Consequently, he didn’t see the woman at the graves until he was only ten or fifteen feet from her. Surprised, he halted.

She stood just out of the sun, in pine shadows. Her back was half to him. With a Polaroid camera, she was snapping photographs of the flush-set markers.

‘Who’re you?’ he asked.

She didn’t hear him, perhaps because he had spoken softly, perhaps because she was so intent upon her photography.

Stepping closer, he said, ‘What’re you doing?’

Startled, she turned to face him.

Petite but athletic-looking, about five feet two, she had an immediate impact far greater than her size or her appearance could explain, as though she were clothed not merely in blue jeans and a yellow cotton blouse but in some powerful magnetic field that bent the world to her. Skin the shade of milk chocolate. Huge eyes as dark as the silt at the bottom of a cup of Armenian espresso, harder to read than the portents in tea leaves, with a distinct almond shape suggesting a touch of Asian blood in the family line. Hair not Afro-kinky or in cornrows but feather-cut, thick and naturally straight and so glossy black that it almost looked blue, which seemed Asian too. Her bone structure was all out of Africa: smooth broad brow, high cheekbones, finely carved but powerful, proud but beautiful. She was maybe five years older than Joe, in her early forties, but a quality of innocence in her knowing eyes and a faint aspect of childlike vulnerability in her otherwise strong face made her seem younger than he was.

‘Who are you, what’re you doing?’ he repeated.

Lips parted as if to speak, speechless with surprise, she gazed at him as though he were an apparition. She raised one hand to his face and touched his cheek, and Joe did not flinch from her.

At first he thought he saw amazement in her eyes. The extreme tenderness of her touch caused him to look again, and he realized that what he saw was not wonderment but sadness and pity.

‘I’m not ready to talk to you yet.’ Her soft voice was musical

‘Why’re you taking pictures . . . why pictures of their graves?’

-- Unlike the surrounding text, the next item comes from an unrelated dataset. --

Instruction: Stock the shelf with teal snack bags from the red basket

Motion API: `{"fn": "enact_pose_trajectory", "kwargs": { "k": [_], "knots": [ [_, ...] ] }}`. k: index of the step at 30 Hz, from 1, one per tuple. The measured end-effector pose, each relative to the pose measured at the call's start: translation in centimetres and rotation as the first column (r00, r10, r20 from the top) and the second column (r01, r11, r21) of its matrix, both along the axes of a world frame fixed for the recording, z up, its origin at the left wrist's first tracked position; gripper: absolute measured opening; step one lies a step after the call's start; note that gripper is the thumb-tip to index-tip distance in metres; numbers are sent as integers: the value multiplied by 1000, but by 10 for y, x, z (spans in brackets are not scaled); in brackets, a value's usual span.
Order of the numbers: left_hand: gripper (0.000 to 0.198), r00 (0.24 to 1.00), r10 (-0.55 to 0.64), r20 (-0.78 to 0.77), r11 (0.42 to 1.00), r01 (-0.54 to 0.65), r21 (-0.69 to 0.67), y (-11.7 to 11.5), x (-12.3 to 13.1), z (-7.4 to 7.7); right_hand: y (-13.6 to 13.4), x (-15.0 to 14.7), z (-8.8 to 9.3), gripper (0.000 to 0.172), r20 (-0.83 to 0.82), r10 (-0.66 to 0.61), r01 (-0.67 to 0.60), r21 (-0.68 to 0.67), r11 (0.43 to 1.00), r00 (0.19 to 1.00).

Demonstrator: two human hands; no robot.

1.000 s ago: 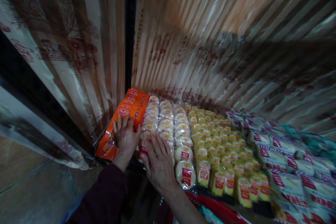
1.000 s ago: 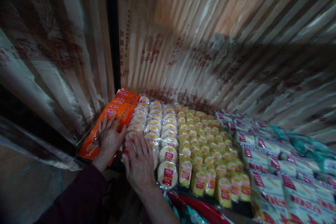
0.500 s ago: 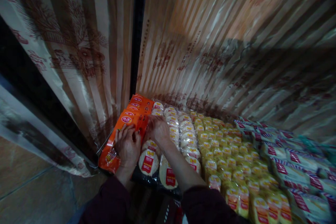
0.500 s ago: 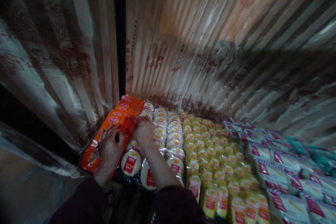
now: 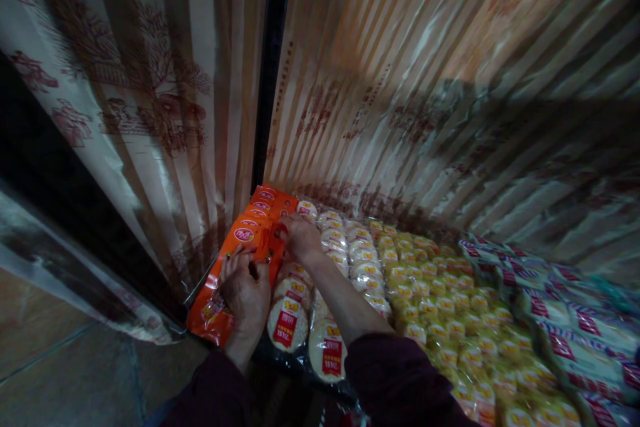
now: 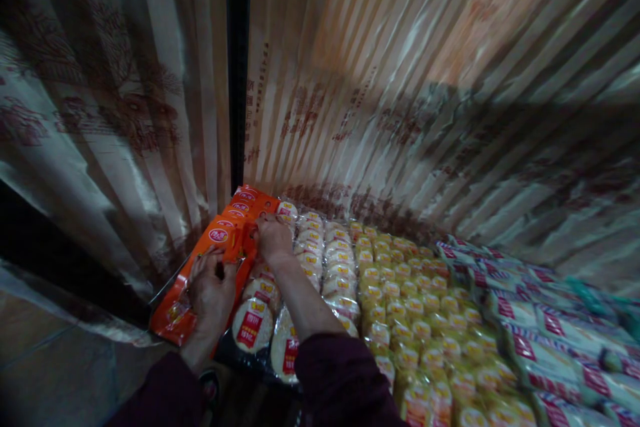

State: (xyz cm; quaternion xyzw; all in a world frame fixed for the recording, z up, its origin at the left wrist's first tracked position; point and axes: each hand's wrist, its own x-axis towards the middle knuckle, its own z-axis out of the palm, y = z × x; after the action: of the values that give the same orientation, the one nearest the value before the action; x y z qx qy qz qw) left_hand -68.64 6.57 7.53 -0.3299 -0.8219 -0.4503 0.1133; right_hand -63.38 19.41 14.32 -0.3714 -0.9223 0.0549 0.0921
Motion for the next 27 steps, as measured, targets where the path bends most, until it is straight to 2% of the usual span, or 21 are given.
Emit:
{"fn": "enact_pose_trajectory", "kwargs": {
  "k": [3,7,11,14,16,19,21,22,27],
  "knots": [
    [18,1000,16,-7,999,-16,-40,0,1,1,3,-1,2,22,21,-25,26,-39,999,999],
    [13,999,-26,-23,991,23,-128,3,2,8,11,-2,0,28,-29,-64,61,-99,993,998],
    [26,998,-55,-44,980,46,-192,7,0,17,13,-7,0,24,-225,0,-37,-162,986,974],
    [30,997,-36,-69,980,22,-199,11,-1,16,13,-9,1,22,-354,28,-121,-242,963,935],
    [38,995,-43,-85,982,26,-188,14,-1,12,13,-8,1,22,-442,-23,-162,-375,913,897],
    [60,995,-65,-80,979,48,-197,20,-3,4,13,-1,0,35,-515,-202,-185,-604,775,833],
    [67,993,-73,-88,974,52,-218,25,-5,2,12,3,-1,43,-522,-271,-213,-690,692,809],
    [68,991,-79,-104,973,54,-225,27,-7,4,12,3,0,44,-531,-277,-235,-705,669,801],
    [68,978,-130,-164,966,88,-243,38,-17,17,15,0,3,37,-582,-230,-334,-698,633,780]
  ]
}}
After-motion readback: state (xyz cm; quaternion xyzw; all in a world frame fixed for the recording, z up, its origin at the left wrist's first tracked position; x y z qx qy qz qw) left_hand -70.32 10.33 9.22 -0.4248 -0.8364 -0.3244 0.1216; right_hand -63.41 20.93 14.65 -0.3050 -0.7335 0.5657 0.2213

Clutching the camera with two hands, she said, ‘Soon. I’ll be back when it’s time. Don’t despair. You’ll see, like the others.’

An almost supernatural quality to the moment half convinced Joe that she was an apparition, that her touch had been so achingly gentle precisely because it was barely real, an ectoplasmic caress.

The woman herself, however, was too powerfully present to be a ghost or a heatstroke illusion. Diminutive but dynamic. More real than anything in the day. More real than sky and trees and August sun, than granite and bronze. She had such a compelling presence that she seemed to be coming at him though she was standing still, loomed over him though she was ten inches shorter than he. She was more brightly lighted in the pine shadows than he was in the direct glare of the sun.